Nouvelle grève de la faim des sans-papiers

Pierre Mauroy les poignarde dans le dos !
Le jeudi 24 octobre 1996.

Depuis le jeudi 11 octobre, une trentaine de sans-papiers sont de nouveau en grève de la faim à Lille. Cet ultime moyen d’action, ils l’ont choisi en réaction aux multiples provocations de l’État et de la préfecture. Ils réclament des papiers pour tous, l’arrêt des arrestations et des expulsions. Pour la mairie : « La grève de la faim n’est pas justifiée » !



Ils étaient 29 à avoir entamé ce mouvement au retour d’un de leurs compagnons d’une garde a vue.
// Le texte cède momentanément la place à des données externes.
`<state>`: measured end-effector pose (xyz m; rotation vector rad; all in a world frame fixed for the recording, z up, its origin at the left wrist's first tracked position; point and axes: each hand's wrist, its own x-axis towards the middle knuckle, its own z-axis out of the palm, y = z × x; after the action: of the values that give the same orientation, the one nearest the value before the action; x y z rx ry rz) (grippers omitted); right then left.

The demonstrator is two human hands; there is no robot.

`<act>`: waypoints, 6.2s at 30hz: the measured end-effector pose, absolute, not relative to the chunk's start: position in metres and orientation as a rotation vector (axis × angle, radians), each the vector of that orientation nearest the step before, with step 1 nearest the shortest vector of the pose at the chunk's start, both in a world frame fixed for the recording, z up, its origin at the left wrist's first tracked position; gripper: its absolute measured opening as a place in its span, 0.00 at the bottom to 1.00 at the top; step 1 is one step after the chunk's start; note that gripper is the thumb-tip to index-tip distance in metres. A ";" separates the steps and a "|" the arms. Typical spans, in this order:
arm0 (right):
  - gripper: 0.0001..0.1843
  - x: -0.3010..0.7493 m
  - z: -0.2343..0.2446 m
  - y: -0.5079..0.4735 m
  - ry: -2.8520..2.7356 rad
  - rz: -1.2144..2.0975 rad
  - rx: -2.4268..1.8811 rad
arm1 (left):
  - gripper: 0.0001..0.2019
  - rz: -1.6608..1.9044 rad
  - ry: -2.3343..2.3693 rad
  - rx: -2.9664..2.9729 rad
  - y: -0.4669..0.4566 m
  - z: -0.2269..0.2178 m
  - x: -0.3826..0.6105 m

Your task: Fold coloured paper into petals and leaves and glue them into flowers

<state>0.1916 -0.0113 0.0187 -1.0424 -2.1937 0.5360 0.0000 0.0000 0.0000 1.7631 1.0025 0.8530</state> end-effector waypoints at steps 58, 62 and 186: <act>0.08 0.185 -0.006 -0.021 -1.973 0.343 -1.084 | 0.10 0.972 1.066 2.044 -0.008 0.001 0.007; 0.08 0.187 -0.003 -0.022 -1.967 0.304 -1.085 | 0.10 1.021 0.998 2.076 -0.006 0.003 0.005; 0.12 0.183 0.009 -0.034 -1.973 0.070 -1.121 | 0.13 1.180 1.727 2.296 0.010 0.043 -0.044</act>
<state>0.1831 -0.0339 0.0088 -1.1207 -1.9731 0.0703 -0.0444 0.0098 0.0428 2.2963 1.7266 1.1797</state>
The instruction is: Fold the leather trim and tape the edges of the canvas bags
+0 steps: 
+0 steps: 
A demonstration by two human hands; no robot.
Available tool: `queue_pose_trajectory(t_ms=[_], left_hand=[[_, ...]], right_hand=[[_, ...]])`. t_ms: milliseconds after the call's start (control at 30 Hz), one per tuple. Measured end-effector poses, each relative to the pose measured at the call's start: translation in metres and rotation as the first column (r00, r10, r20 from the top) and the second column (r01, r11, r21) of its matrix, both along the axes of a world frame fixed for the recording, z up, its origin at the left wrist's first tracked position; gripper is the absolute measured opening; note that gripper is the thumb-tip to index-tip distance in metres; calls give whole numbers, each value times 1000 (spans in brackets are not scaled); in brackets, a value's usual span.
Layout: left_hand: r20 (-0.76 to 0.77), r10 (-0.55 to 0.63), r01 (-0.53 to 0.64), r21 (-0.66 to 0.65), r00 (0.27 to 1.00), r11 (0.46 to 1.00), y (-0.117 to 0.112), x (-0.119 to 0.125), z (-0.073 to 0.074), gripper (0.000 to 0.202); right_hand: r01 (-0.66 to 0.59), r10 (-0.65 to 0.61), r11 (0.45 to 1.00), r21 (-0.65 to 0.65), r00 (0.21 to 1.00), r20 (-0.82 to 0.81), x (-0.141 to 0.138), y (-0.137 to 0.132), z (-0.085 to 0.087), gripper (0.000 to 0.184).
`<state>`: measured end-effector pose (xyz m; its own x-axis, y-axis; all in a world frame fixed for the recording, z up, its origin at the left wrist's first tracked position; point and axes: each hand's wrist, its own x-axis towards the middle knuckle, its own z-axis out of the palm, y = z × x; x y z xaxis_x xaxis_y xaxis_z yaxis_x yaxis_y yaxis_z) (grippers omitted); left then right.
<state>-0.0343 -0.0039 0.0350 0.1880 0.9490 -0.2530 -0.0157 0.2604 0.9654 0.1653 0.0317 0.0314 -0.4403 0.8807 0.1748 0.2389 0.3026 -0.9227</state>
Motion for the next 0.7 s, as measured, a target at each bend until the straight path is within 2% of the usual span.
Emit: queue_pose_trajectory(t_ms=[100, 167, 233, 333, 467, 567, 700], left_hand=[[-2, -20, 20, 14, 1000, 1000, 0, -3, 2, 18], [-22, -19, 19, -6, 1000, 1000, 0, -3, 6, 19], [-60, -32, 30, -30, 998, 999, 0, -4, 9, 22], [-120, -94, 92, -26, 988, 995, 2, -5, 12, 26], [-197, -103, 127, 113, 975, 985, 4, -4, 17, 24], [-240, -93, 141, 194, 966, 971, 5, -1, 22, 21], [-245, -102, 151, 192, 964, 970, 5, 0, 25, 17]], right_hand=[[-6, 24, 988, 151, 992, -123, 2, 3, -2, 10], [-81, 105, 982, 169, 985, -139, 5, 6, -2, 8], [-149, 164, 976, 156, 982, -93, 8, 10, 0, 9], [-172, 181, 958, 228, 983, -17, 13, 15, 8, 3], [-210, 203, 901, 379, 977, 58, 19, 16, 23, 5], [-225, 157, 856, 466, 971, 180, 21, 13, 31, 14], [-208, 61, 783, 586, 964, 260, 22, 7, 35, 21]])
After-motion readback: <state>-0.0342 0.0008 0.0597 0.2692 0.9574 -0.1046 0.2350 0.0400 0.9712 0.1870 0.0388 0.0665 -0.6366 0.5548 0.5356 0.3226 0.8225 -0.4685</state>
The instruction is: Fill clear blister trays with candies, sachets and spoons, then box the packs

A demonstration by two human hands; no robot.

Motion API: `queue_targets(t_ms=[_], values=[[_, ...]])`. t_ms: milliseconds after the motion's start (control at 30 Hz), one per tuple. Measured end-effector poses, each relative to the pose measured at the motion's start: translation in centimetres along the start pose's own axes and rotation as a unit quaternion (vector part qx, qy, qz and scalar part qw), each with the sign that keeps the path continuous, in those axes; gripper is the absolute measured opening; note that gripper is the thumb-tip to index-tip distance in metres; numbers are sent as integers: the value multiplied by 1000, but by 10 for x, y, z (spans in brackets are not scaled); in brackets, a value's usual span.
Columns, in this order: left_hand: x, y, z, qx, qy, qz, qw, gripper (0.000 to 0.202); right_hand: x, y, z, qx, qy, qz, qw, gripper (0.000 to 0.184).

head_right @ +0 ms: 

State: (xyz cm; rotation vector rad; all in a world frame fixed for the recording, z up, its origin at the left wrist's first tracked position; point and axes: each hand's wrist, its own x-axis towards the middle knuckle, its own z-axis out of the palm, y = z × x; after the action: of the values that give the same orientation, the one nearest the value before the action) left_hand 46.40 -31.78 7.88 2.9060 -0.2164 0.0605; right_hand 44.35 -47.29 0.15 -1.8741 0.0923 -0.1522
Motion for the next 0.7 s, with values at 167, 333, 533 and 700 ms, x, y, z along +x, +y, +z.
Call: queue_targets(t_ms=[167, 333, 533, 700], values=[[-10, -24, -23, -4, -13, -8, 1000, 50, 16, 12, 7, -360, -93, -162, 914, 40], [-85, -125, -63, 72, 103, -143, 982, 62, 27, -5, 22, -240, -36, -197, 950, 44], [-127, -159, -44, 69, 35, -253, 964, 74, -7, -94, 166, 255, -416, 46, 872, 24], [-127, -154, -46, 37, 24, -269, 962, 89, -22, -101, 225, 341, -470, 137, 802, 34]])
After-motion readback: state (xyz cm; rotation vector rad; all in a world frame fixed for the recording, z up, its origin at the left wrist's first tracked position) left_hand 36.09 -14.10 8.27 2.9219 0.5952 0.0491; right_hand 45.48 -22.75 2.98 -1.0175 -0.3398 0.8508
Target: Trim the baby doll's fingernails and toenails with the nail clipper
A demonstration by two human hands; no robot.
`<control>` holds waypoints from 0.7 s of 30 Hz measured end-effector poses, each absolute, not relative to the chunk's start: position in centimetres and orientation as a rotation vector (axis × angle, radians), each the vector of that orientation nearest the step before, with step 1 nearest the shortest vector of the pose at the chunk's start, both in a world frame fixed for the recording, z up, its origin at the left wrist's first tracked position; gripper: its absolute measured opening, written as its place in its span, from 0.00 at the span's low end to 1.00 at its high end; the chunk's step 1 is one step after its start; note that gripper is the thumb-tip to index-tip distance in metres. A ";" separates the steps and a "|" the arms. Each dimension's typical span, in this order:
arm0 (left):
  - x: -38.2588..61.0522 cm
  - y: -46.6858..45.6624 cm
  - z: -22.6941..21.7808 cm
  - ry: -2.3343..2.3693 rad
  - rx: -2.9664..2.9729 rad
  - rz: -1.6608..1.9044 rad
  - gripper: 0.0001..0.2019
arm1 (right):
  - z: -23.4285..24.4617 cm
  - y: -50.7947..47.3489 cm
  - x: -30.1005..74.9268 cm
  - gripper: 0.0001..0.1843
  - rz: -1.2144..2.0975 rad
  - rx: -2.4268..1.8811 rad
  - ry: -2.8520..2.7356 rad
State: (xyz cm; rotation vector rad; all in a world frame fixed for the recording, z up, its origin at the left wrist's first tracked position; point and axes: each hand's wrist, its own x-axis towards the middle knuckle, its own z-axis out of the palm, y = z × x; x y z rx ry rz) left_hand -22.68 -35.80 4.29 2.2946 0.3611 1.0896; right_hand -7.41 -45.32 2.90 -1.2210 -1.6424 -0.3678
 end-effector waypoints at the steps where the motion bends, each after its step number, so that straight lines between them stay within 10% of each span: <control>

Réaction de colère face à la répression de plus en plus féroce à laquelle se heurte le mouvement des sans-papiers : contrôles d’identité au faciès, en particulier autour du lieu occupé par le Comité des sans-papiers de Lille, arrestations, mises en garde à vue, passage au tribunal, arrêt d’expulsion, séparation de familles…

Les exemples sont multiples d’une volonté préfectorale de forcer les sans-papiers à retourner dans l’ombre. Ainsi, Jawneh F. K. a été arrête il y a quelques semaines déjà. Il a été séparé de ses deux jumelles de quatorze mois. Frappé d’un arrêté d’expulsion, il a été conduit jusqu’à Bruxelles où il s’est opposé à l’embarquement. Depuis, notre ami a été condamné à trois mois de prison ferme et croupit en tôle à Fleury.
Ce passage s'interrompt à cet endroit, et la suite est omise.